■ Assignment
Extract exactly the range of lines bounded by the line containing "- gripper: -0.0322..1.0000" and the final line of the listing, both ends included, and no other lines.

■ Data provided
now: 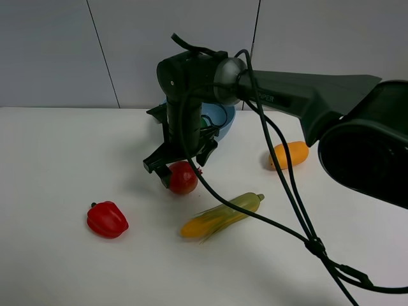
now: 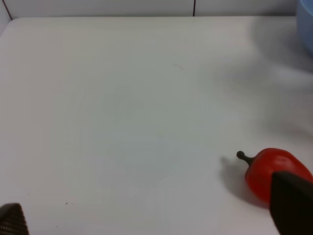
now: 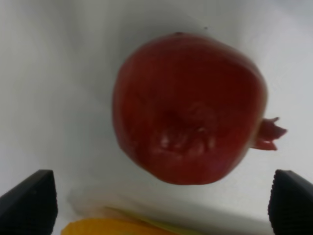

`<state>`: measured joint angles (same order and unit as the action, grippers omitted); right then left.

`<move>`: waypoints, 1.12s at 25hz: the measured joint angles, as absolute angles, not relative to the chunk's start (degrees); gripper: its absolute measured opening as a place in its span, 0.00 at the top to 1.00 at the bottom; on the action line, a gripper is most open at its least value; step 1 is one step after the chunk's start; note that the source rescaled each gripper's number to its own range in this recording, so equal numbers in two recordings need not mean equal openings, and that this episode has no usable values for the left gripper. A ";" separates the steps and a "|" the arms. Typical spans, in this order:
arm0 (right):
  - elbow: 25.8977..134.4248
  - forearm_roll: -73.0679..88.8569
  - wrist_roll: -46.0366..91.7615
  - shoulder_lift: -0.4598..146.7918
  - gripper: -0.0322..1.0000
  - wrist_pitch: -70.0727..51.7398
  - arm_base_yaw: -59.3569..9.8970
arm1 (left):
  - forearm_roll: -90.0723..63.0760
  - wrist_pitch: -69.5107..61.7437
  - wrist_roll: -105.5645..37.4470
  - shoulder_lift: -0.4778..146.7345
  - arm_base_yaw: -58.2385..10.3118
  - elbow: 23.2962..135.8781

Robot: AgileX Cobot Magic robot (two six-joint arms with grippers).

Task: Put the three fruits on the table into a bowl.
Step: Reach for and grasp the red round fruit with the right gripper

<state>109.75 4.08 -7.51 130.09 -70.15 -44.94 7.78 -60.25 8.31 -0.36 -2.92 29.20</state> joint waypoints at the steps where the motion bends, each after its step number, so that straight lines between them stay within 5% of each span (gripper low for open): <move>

■ Written answer
  - gripper: -0.0322..1.0000
  - wrist_pitch: -70.0727..51.7398
  - arm_base_yaw: -59.3569..9.8970
arm1 (left):
  - forearm_roll: -90.0723..63.0760
  - wrist_pitch: -69.5107..61.7437
  - wrist_roll: -105.5645..37.4470
  - shoulder_lift: -0.4778..146.7345
  - arm_base_yaw: -58.2385..10.3118
  - elbow: 23.2962..135.8781

Robot: AgileX Cobot Magic robot (two six-joint arms with grippers).

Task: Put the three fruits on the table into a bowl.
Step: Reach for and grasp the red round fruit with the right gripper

<state>109.75 4.08 -7.51 130.09 -70.15 -44.94 7.78 -60.25 8.31 -0.36 -2.92 29.20</state> joint waypoints at the steps where the motion bends, each after its step number, so that straight lines between them stay within 5% of each span (gripper low for open): <move>

The exercise asks for nothing more.